> [ABOUT THIS TASK]: Your answer consists of the lines in the data that contain "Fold". Copy each of them.

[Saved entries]
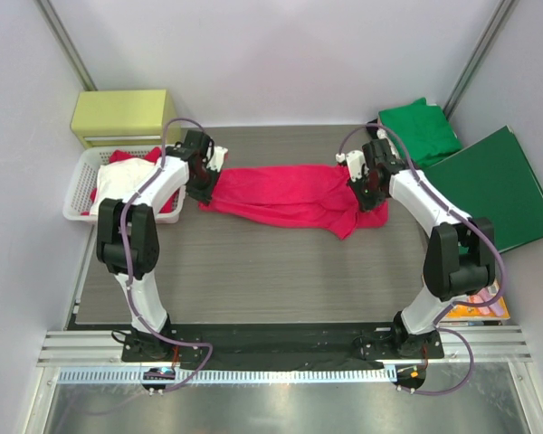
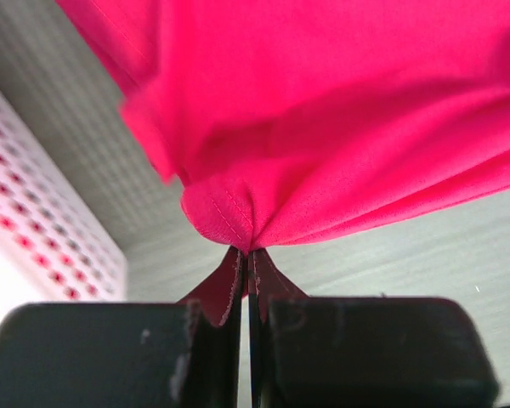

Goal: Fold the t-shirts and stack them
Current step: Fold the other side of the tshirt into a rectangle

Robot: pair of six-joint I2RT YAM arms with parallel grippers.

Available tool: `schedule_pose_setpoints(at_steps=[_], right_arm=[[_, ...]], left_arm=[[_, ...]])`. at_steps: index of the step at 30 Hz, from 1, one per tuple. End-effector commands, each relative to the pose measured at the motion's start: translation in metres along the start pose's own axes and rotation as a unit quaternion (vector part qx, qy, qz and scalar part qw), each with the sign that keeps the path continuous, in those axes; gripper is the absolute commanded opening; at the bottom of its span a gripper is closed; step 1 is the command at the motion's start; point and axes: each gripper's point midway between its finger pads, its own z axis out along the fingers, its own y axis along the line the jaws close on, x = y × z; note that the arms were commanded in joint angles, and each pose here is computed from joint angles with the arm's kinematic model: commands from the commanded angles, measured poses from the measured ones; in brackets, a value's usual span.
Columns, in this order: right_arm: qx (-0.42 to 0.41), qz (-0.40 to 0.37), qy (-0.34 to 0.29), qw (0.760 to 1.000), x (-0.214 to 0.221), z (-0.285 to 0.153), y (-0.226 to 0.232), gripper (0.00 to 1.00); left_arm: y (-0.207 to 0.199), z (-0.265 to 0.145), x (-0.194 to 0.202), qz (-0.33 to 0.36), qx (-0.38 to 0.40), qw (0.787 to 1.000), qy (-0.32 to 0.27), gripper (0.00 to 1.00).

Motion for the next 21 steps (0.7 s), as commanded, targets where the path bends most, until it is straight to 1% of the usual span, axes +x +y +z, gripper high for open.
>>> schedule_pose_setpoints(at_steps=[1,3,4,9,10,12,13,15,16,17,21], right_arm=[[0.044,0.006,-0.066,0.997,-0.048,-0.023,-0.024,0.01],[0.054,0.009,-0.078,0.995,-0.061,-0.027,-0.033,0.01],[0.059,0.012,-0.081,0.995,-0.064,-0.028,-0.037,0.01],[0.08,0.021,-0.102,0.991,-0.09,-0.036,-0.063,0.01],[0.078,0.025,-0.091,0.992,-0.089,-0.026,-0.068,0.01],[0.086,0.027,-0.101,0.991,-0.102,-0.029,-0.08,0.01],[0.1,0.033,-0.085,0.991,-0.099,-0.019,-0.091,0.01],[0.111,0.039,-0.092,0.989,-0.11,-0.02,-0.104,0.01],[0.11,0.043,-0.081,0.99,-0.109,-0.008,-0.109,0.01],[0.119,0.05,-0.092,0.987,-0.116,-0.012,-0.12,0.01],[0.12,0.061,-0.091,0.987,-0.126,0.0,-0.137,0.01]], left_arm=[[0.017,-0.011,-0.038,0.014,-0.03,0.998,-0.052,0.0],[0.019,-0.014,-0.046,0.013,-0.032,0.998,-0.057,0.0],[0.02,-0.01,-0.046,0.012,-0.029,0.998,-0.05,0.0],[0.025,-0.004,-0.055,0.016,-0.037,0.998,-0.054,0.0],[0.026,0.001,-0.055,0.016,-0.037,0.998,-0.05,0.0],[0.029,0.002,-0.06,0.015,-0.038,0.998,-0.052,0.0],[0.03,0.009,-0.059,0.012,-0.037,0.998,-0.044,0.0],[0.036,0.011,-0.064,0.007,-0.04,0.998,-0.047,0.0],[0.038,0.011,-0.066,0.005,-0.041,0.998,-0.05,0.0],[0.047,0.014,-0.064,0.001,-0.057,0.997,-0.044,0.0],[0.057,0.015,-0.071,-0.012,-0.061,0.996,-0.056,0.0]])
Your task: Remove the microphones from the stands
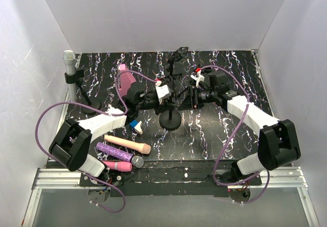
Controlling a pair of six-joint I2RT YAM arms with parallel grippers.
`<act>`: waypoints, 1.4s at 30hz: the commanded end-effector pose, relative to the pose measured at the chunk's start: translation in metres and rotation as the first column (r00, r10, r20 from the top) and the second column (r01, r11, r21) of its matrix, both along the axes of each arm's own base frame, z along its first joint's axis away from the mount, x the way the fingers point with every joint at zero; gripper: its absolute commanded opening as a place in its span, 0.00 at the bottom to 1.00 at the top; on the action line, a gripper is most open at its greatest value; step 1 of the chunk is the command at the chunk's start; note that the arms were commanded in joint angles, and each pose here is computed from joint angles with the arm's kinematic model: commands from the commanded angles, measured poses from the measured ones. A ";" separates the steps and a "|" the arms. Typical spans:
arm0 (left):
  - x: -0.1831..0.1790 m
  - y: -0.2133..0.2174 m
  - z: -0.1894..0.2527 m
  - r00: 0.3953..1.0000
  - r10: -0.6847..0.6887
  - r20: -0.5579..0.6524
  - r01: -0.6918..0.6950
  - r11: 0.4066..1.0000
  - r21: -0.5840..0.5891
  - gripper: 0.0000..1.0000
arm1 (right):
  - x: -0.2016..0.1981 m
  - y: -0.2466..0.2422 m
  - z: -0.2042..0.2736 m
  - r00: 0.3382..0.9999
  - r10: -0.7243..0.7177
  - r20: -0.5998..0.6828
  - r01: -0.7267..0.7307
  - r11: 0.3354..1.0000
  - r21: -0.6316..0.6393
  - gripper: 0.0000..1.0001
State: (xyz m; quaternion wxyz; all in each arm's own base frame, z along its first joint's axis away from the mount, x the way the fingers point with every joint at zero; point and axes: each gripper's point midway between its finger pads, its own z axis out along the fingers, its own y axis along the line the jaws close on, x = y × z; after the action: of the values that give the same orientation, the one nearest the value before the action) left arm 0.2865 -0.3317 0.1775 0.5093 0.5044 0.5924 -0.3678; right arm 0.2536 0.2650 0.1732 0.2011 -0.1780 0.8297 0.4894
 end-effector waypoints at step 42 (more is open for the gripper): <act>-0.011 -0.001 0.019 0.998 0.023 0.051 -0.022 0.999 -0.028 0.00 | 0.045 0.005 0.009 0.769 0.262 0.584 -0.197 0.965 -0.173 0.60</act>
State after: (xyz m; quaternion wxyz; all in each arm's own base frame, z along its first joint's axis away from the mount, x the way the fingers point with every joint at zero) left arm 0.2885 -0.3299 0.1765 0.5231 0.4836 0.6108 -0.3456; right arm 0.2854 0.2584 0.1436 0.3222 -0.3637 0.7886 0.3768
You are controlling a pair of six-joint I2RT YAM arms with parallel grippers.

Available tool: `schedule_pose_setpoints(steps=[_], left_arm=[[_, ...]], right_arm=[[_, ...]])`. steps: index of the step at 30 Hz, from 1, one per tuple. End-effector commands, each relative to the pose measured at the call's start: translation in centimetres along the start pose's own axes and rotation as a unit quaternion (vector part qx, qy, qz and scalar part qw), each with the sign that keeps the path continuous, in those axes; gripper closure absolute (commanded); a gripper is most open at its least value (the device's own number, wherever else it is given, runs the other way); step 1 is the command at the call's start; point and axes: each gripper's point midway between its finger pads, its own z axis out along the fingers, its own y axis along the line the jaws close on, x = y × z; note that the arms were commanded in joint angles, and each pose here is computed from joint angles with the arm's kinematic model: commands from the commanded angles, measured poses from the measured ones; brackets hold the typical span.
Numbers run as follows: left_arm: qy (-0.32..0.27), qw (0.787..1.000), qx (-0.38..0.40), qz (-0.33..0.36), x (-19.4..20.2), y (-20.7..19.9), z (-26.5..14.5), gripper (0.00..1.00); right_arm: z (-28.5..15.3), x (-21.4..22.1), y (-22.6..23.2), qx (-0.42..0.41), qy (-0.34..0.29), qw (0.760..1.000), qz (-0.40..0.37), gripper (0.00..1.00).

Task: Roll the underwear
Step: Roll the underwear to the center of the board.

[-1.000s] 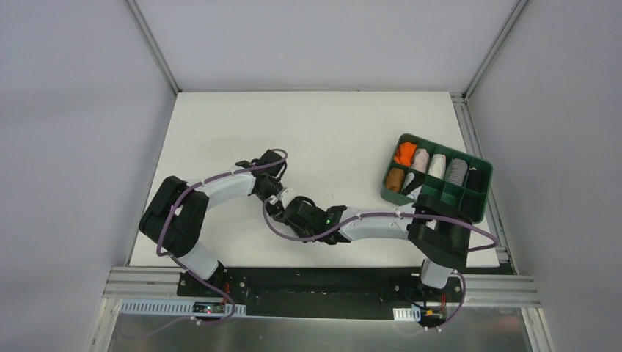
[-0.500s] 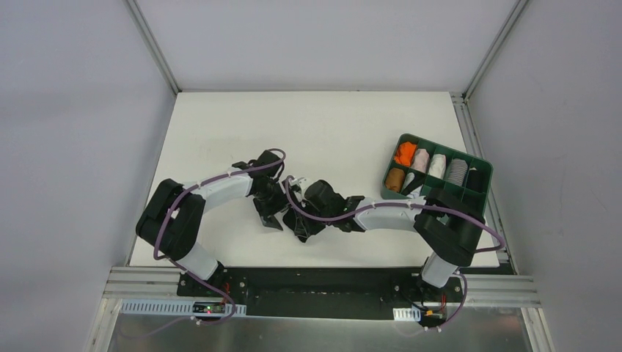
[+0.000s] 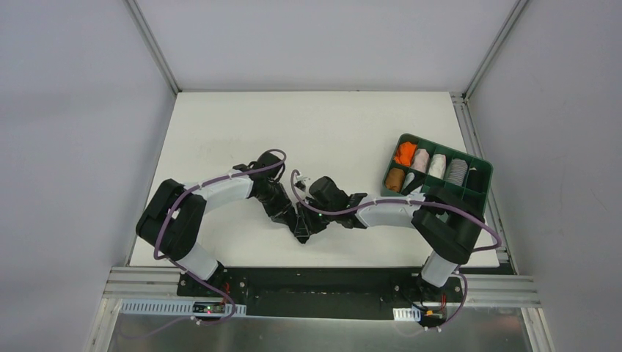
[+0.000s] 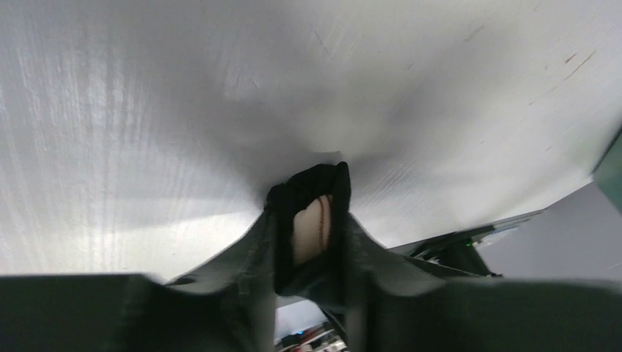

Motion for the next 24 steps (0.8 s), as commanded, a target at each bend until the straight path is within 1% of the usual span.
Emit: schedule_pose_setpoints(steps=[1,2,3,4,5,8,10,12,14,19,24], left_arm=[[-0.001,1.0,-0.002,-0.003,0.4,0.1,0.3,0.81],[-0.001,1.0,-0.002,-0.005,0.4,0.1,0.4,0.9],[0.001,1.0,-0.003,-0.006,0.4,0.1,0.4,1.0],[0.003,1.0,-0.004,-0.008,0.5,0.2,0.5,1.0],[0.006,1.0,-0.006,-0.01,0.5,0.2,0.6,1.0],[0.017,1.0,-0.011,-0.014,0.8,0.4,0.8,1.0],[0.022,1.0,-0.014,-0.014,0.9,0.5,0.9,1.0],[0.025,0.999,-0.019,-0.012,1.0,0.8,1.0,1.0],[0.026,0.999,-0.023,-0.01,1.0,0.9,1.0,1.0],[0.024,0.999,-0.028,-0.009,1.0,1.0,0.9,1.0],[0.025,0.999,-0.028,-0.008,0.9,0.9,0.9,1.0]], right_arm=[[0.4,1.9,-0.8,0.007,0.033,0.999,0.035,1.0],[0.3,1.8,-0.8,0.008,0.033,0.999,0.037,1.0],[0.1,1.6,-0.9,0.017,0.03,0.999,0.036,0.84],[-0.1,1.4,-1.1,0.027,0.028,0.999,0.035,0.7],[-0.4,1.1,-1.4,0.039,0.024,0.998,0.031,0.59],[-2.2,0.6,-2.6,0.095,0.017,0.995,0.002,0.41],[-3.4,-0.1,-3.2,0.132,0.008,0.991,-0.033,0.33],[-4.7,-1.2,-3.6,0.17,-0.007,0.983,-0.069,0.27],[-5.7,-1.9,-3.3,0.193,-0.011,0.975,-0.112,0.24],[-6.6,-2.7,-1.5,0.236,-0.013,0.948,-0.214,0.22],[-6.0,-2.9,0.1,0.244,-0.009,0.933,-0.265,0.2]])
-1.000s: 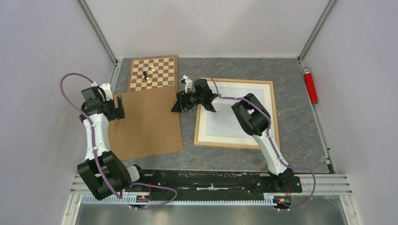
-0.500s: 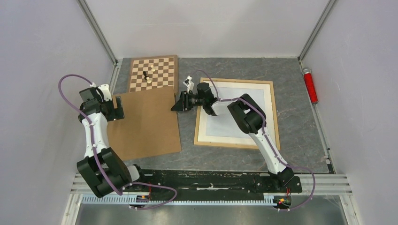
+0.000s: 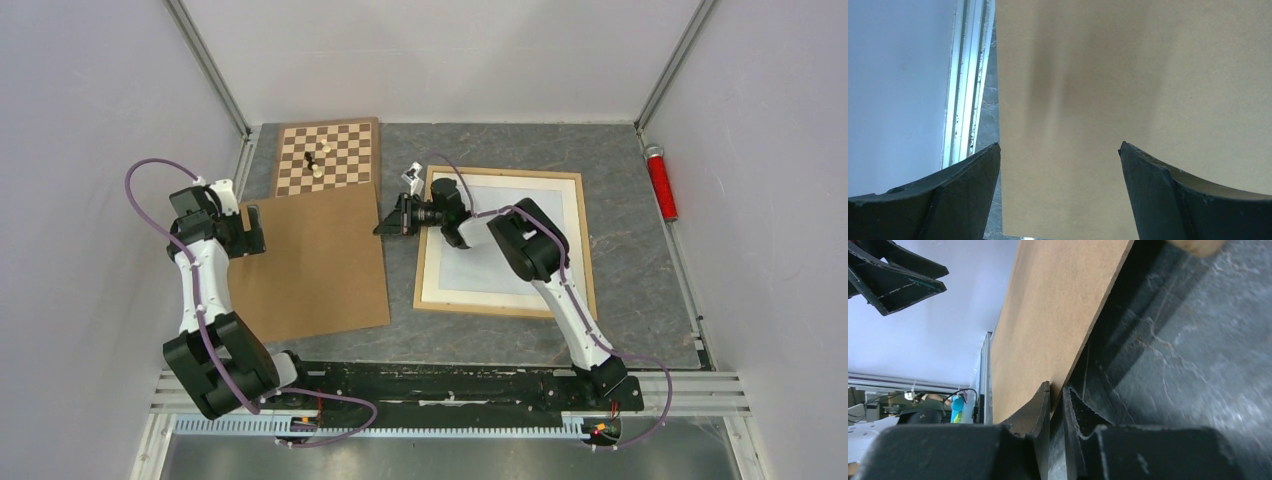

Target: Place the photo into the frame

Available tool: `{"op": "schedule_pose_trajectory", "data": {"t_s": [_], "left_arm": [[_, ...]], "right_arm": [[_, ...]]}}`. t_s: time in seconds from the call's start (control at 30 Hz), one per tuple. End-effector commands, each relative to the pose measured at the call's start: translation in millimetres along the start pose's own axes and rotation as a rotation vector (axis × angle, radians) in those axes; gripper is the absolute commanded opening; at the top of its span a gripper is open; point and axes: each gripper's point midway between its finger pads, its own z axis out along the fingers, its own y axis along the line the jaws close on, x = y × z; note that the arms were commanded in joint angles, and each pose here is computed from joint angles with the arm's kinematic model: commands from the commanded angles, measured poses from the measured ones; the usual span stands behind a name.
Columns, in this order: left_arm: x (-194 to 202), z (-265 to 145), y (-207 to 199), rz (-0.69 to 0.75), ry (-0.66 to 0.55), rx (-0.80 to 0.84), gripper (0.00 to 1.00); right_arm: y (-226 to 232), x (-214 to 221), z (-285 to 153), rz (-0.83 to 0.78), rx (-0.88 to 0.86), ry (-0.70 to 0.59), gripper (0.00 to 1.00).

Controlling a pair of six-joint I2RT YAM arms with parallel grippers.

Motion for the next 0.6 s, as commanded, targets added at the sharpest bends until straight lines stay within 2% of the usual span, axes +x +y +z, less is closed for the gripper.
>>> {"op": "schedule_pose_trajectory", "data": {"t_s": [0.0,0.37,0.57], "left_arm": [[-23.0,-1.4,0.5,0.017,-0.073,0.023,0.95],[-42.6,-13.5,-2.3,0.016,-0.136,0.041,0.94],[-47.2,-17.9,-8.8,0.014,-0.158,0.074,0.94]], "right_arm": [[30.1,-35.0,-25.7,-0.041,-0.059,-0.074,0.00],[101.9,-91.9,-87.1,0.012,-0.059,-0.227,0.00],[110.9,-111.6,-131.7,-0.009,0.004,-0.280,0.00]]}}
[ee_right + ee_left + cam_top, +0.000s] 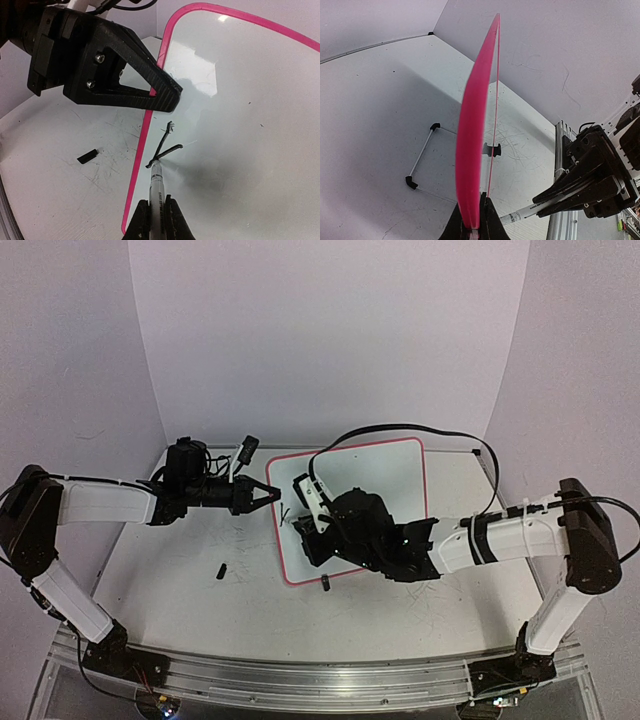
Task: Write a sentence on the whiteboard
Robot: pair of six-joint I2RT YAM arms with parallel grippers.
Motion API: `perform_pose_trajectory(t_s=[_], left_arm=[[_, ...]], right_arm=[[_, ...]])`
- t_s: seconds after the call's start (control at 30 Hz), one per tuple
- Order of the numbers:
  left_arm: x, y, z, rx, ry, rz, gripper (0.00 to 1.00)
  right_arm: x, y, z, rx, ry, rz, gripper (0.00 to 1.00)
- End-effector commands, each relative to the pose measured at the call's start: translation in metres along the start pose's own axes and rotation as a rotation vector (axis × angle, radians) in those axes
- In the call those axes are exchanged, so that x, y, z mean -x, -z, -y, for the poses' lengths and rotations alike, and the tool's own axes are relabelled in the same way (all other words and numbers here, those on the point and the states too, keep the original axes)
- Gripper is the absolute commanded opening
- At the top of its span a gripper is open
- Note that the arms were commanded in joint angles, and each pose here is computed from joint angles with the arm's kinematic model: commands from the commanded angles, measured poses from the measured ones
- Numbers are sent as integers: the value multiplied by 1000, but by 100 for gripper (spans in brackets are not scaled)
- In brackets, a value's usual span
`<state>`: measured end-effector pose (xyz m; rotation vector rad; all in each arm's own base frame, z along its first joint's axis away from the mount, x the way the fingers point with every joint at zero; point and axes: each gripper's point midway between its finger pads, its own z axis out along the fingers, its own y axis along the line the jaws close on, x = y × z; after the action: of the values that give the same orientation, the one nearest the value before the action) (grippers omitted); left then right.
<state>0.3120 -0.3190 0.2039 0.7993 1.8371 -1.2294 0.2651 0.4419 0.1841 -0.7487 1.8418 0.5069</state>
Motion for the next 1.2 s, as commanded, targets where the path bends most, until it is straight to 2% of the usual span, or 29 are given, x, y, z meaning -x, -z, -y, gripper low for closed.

> [RESPONSE TO THIS TASK]:
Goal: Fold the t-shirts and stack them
Current step: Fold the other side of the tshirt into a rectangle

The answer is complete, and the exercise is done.